** Opening INPUT DATA block **
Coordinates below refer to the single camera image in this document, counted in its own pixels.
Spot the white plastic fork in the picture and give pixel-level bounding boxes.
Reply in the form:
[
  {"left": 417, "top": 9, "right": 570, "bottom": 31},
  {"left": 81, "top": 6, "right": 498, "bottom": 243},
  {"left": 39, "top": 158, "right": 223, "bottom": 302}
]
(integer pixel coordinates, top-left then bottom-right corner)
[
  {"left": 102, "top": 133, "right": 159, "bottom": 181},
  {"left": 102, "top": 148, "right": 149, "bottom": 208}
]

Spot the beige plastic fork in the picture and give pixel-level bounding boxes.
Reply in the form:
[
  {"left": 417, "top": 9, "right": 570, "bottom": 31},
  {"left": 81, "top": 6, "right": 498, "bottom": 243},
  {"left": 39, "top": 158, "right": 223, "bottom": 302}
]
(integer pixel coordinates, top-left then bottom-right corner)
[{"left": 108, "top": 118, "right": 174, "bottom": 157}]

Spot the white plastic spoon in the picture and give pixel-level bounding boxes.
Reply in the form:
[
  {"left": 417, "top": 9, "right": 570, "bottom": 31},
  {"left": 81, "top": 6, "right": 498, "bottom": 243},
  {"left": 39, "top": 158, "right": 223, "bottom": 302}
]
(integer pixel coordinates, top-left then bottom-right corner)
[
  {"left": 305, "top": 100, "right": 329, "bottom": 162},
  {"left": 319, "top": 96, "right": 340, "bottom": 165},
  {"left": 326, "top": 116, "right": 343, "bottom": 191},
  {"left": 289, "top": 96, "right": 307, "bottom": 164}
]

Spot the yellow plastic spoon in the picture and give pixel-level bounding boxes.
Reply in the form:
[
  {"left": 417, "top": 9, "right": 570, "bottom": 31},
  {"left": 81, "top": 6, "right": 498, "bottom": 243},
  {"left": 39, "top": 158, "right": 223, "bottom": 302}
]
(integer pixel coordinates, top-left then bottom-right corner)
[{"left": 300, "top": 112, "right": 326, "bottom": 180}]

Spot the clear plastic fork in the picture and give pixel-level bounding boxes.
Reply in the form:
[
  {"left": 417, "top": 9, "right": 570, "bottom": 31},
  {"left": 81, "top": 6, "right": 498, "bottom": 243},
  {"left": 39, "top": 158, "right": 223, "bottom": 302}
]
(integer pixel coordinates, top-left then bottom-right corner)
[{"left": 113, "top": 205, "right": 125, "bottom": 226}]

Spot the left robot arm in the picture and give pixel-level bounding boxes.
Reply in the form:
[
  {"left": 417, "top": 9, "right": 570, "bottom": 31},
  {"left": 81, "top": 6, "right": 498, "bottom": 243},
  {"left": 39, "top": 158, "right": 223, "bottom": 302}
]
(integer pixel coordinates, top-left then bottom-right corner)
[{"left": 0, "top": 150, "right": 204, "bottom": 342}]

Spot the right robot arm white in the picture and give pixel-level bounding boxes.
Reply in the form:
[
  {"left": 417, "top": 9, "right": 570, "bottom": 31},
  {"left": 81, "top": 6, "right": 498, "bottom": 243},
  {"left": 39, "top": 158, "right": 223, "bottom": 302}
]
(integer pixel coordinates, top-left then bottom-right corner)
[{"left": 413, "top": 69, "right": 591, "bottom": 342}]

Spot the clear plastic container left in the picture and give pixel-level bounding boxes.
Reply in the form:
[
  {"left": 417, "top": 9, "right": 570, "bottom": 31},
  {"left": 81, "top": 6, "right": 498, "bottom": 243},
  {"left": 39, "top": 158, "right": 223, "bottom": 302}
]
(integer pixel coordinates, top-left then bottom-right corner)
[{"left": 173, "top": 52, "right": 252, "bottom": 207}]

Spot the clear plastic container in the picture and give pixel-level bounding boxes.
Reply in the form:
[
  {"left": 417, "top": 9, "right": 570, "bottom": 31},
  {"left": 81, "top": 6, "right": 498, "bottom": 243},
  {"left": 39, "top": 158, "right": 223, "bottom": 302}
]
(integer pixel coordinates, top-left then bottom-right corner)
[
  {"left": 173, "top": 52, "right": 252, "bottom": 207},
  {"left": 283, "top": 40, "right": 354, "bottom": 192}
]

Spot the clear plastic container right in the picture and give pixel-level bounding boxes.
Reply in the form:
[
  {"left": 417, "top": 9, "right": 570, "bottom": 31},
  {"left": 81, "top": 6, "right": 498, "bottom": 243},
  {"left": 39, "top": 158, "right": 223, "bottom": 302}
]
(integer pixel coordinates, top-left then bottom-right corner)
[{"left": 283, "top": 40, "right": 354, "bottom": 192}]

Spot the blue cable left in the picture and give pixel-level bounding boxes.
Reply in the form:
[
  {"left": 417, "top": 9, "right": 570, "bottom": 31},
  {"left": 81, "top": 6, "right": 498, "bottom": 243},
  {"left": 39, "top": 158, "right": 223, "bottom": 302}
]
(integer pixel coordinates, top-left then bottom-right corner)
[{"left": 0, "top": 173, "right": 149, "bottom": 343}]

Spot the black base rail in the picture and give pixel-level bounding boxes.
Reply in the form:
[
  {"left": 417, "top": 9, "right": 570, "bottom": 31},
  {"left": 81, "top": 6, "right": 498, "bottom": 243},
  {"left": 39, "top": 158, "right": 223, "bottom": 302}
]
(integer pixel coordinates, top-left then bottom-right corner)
** Closing INPUT DATA block **
**TASK REQUIREMENTS**
Read each line of the material, and wherever the word "robot" turns up, copy that line.

**TASK RESPONSE**
Spot the left robot arm in the picture and give pixel-level bounding boxes.
Spot the right robot arm white in the picture and give pixel-level bounding boxes.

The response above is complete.